*** Opening of TASK DATA ***

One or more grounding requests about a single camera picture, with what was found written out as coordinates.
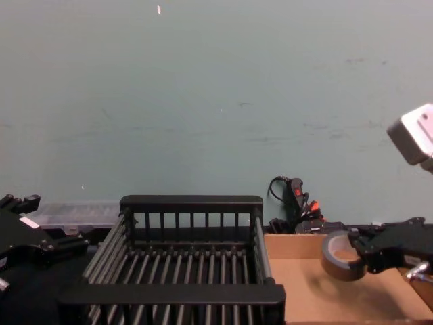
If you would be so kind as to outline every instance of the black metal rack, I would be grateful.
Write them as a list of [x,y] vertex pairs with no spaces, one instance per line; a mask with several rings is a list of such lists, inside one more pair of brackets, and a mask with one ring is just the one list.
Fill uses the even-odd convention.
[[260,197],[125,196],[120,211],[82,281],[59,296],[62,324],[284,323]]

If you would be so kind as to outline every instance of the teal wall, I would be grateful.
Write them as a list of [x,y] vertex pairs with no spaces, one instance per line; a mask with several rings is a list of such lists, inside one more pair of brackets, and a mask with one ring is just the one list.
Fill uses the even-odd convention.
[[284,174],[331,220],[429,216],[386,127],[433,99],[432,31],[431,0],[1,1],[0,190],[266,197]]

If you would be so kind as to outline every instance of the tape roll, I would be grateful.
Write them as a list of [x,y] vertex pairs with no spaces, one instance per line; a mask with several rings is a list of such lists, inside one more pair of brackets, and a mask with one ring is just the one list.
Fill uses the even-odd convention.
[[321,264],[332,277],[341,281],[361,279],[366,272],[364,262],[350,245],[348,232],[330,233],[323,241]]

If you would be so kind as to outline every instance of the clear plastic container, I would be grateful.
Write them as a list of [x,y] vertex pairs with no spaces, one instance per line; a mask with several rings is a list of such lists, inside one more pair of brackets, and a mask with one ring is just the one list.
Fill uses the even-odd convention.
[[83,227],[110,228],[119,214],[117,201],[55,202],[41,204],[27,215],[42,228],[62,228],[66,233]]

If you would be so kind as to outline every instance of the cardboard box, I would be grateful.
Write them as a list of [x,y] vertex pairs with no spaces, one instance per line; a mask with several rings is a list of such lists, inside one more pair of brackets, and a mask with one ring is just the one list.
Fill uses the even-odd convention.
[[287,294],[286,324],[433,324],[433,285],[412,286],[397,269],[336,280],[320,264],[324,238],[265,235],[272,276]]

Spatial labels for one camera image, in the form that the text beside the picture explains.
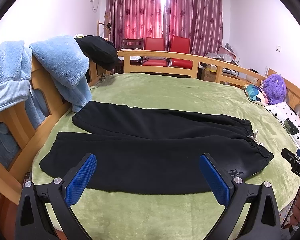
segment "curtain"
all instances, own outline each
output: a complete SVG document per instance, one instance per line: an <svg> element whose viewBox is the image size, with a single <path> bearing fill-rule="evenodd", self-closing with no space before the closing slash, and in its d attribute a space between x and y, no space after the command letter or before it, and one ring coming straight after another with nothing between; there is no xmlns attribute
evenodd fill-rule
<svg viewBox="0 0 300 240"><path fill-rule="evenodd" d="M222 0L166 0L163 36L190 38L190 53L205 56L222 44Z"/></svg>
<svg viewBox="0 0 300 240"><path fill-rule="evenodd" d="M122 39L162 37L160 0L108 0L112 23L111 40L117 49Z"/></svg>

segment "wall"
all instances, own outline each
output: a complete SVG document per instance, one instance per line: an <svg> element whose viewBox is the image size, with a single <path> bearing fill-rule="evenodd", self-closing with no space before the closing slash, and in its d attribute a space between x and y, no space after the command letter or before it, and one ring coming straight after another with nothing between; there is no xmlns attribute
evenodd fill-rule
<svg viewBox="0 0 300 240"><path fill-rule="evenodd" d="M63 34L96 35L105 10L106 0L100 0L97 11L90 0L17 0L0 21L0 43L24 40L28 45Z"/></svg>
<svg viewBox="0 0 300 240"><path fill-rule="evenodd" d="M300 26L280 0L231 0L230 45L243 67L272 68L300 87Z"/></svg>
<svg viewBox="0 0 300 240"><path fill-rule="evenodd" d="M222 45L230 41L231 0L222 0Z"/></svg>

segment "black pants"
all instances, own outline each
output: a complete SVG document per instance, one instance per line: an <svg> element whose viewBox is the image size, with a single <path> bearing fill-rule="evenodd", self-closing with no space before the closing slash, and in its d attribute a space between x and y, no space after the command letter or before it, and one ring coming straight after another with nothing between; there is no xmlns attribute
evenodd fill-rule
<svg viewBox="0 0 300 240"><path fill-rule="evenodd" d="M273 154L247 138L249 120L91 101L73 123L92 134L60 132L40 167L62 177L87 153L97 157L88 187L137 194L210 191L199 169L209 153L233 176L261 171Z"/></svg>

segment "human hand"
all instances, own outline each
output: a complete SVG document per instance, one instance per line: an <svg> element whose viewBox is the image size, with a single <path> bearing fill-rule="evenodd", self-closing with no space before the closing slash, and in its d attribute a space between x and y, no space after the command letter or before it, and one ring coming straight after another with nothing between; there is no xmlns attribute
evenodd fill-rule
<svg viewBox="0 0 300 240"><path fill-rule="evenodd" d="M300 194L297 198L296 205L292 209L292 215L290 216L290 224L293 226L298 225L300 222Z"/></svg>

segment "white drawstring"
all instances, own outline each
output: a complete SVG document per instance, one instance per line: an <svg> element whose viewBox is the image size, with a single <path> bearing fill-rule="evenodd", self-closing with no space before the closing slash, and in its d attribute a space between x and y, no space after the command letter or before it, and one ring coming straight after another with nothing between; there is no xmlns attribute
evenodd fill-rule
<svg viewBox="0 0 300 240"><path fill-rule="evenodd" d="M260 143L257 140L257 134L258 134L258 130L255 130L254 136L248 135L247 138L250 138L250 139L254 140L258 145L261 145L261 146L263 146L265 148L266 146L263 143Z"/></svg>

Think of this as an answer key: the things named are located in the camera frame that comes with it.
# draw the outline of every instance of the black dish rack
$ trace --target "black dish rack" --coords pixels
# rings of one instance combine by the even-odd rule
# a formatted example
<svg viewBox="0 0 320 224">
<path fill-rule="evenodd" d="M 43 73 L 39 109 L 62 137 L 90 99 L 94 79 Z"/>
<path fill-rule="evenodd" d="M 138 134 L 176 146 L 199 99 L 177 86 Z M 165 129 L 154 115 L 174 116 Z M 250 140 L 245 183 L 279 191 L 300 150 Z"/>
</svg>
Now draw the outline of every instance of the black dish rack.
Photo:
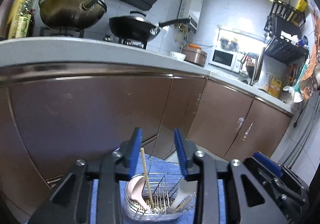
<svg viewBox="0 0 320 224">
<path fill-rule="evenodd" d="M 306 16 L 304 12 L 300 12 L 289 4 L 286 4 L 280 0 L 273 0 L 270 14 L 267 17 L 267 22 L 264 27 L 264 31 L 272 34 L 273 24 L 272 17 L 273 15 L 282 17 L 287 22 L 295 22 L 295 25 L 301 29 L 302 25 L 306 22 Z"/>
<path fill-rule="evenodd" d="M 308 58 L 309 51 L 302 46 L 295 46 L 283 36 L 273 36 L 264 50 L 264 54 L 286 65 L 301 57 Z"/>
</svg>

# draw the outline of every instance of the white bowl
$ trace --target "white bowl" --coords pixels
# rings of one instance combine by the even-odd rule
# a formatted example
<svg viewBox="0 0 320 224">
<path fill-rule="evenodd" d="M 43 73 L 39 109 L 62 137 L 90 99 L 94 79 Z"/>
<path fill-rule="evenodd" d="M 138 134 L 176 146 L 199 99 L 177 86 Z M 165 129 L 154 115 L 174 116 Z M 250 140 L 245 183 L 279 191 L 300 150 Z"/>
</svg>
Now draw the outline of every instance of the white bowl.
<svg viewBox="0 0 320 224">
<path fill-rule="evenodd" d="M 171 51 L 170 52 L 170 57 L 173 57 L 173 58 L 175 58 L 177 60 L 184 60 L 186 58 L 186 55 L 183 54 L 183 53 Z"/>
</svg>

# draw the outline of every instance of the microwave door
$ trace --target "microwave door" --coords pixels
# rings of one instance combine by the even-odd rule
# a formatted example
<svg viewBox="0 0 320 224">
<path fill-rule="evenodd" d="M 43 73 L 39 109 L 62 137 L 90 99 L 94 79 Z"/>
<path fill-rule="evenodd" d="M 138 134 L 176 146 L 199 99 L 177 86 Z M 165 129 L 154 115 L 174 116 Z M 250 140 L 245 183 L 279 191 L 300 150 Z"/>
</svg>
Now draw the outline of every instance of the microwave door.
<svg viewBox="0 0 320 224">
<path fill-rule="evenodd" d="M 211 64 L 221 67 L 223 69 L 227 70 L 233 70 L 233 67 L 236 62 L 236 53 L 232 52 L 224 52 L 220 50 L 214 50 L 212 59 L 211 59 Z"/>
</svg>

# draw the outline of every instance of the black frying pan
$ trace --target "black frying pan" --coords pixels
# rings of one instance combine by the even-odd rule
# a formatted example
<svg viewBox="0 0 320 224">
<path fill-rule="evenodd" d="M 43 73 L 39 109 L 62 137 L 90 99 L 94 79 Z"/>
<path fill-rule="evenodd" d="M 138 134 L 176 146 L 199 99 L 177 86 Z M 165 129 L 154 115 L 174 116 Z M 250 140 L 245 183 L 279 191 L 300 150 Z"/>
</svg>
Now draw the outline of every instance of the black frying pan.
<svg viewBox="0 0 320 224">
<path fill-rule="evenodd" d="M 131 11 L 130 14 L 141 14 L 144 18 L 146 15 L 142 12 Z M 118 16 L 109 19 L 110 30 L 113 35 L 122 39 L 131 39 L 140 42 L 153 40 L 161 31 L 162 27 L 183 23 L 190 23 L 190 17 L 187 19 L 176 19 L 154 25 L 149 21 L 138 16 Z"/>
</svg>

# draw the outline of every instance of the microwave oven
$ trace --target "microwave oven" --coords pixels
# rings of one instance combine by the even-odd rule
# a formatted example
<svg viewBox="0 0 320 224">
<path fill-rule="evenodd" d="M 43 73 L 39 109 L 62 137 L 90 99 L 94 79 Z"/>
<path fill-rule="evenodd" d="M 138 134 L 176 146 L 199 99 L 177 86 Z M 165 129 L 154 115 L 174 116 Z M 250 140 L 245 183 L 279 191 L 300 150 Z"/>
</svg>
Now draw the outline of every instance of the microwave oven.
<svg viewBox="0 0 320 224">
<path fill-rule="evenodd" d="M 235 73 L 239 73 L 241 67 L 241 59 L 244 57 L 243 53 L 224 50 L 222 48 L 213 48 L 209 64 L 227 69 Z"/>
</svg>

*** Close of TASK DATA ***
*** Opening of TASK DATA ***

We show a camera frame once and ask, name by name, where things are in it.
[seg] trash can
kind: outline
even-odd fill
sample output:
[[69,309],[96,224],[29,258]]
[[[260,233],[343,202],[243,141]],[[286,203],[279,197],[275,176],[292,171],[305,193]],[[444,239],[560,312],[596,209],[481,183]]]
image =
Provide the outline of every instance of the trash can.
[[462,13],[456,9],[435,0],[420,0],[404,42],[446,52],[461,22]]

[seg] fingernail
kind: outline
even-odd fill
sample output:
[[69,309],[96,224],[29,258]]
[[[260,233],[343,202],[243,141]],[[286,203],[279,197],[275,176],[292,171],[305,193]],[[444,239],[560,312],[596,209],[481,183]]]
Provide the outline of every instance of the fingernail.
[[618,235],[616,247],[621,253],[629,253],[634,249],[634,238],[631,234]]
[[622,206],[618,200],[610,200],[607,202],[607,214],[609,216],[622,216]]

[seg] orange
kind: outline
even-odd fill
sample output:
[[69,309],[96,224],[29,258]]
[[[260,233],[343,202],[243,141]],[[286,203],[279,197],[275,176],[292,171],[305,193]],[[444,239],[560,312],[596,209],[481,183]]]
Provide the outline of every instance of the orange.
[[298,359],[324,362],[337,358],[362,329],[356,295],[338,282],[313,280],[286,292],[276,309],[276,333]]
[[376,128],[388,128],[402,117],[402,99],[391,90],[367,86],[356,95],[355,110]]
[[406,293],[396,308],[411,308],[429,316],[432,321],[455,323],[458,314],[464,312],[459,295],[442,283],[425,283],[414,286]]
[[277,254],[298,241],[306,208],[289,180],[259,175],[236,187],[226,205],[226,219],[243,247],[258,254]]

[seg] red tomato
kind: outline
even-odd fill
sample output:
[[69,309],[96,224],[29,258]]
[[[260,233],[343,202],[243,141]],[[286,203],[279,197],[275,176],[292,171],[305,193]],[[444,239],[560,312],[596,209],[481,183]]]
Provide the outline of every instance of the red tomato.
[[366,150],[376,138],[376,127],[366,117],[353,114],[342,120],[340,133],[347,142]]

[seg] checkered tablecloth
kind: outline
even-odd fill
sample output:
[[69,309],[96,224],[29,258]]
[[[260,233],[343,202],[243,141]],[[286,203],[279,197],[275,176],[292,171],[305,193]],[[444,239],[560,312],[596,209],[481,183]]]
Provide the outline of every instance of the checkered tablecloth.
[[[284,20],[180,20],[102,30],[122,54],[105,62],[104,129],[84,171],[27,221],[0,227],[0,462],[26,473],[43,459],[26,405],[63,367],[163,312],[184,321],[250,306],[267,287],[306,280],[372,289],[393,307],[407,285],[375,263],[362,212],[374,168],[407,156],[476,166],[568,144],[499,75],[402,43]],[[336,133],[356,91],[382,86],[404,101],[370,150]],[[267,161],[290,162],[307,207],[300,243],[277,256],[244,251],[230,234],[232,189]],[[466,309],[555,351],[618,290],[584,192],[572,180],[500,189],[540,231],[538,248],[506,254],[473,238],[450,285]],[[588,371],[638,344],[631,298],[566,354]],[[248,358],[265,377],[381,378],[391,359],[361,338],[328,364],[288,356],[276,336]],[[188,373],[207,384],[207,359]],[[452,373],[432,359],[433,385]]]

*** Close of TASK DATA ***

* DIRECTIONS FOR THIS TASK *
The expected answer is a copy of every line in the entries that holds the word "segment".

* SOLUTION TO THIS EXERCISE *
segment "curtain"
segment "wall"
segment "black pants"
segment "human hand"
segment "white drawstring"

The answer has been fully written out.